The code below created a dictionary of permutations, on a list of arrays of customer ids/indices.
Test code can be run to generate a basic sample set:
import numpy as np
import pandas as pd
import itertools
def func(u_data):
perm_ = pd.DataFrame(itertools.permutations(u_data))
p_ = perm_.set_index(perm_.shape[1]-1).to_dict()
return p_
if __name__ == "__main__":
cust_indices =[np.array([90,91]),np.array([100,101]),np.array([68,69])]
temp_indices = []
temp_indices = list(map(lambda i: func(i), cust_indices))
When cust_indices increases in the number of elements in array, the code is killed on EC2 AWS (i.e. it causes a OOM/ memory error).
The code crashes at perm_ = pd.DataFrame(itertools.permutations(u_data))

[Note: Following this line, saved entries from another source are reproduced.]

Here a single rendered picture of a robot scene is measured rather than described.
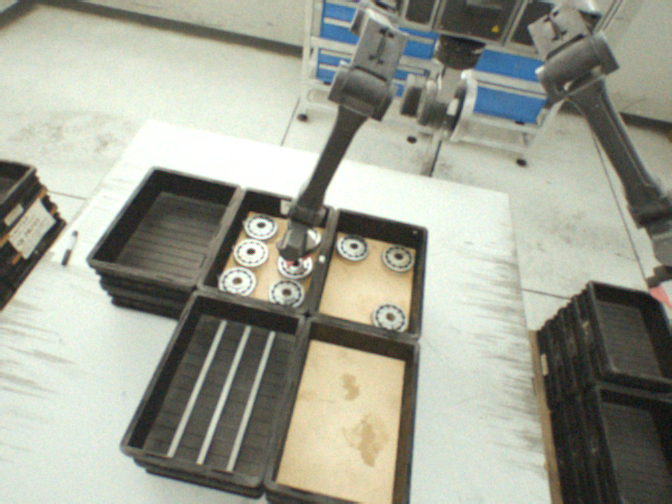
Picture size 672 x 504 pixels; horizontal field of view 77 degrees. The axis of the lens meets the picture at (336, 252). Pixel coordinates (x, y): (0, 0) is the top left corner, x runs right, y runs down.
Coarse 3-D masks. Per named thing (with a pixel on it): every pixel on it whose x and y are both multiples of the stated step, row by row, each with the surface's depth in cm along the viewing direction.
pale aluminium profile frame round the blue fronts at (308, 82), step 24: (312, 0) 248; (624, 0) 223; (312, 24) 261; (600, 24) 236; (336, 48) 265; (312, 72) 327; (432, 72) 269; (480, 72) 263; (384, 120) 302; (480, 120) 290; (504, 120) 290; (504, 144) 301; (528, 144) 302
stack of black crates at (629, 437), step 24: (576, 408) 164; (600, 408) 151; (624, 408) 163; (648, 408) 162; (552, 432) 176; (576, 432) 162; (600, 432) 150; (624, 432) 157; (648, 432) 159; (576, 456) 159; (600, 456) 146; (624, 456) 152; (648, 456) 153; (576, 480) 155; (600, 480) 145; (624, 480) 147; (648, 480) 148
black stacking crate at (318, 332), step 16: (320, 336) 113; (336, 336) 111; (352, 336) 110; (368, 336) 108; (304, 352) 109; (368, 352) 115; (384, 352) 113; (400, 352) 112; (288, 416) 101; (400, 416) 105; (400, 432) 101; (400, 448) 98; (400, 464) 94; (272, 480) 94; (400, 480) 91; (272, 496) 92; (288, 496) 92; (400, 496) 88
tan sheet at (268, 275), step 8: (248, 216) 139; (280, 224) 139; (280, 232) 137; (320, 232) 139; (240, 240) 133; (320, 240) 137; (272, 248) 132; (232, 256) 129; (272, 256) 131; (312, 256) 133; (232, 264) 127; (272, 264) 129; (312, 264) 131; (224, 272) 125; (256, 272) 126; (264, 272) 127; (272, 272) 127; (312, 272) 129; (256, 280) 125; (264, 280) 125; (272, 280) 125; (256, 288) 123; (264, 288) 123; (304, 288) 125; (256, 296) 121; (264, 296) 122; (288, 296) 123
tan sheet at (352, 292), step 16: (336, 240) 138; (368, 240) 139; (336, 256) 134; (368, 256) 135; (336, 272) 130; (352, 272) 131; (368, 272) 131; (384, 272) 132; (336, 288) 126; (352, 288) 127; (368, 288) 128; (384, 288) 129; (400, 288) 129; (320, 304) 122; (336, 304) 123; (352, 304) 124; (368, 304) 124; (400, 304) 126; (368, 320) 121
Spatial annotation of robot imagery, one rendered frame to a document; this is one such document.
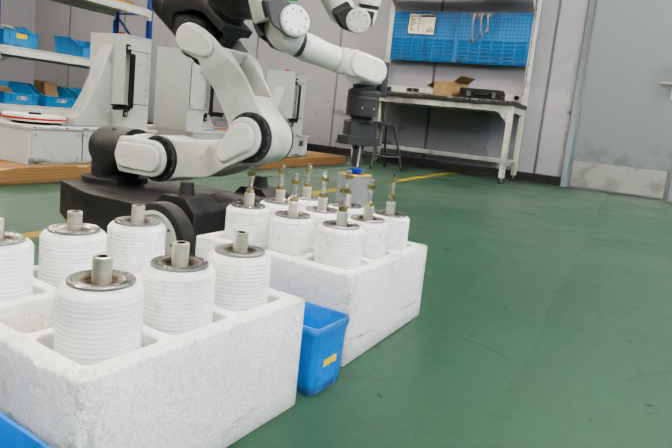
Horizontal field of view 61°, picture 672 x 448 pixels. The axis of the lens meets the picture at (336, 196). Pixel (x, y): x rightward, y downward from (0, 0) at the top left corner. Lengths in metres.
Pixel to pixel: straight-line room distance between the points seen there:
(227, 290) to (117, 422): 0.24
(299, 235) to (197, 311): 0.44
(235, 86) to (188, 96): 2.25
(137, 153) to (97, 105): 1.71
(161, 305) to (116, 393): 0.13
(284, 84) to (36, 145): 2.46
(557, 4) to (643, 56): 0.96
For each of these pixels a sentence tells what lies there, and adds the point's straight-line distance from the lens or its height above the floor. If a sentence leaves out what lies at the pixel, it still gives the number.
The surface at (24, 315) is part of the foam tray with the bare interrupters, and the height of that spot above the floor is 0.16.
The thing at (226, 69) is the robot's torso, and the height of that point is 0.56.
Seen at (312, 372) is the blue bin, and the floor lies 0.04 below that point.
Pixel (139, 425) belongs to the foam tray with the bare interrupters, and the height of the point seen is 0.10.
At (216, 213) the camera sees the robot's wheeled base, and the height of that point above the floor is 0.17.
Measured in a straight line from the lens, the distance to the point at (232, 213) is 1.23.
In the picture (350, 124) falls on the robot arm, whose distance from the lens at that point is 1.53.
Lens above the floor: 0.47
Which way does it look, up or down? 8 degrees down
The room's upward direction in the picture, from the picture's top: 6 degrees clockwise

when cust_indices =[np.array([90,91]),np.array([100,101]),np.array([68,69]),np.array([1234372, 1234373, 1234374, 1234375, 1234376, 1234377, 1234378,1234379, 1234380, 1234381, 1234382, 1234383, 1234384, 1234385])]
I am currently trying to optimize the code to cater for a larger dataset and prevent an OOM error by either using multi-processing or by updating line perm_ = pd.DataFrame(itertools.permutations(u_data))
.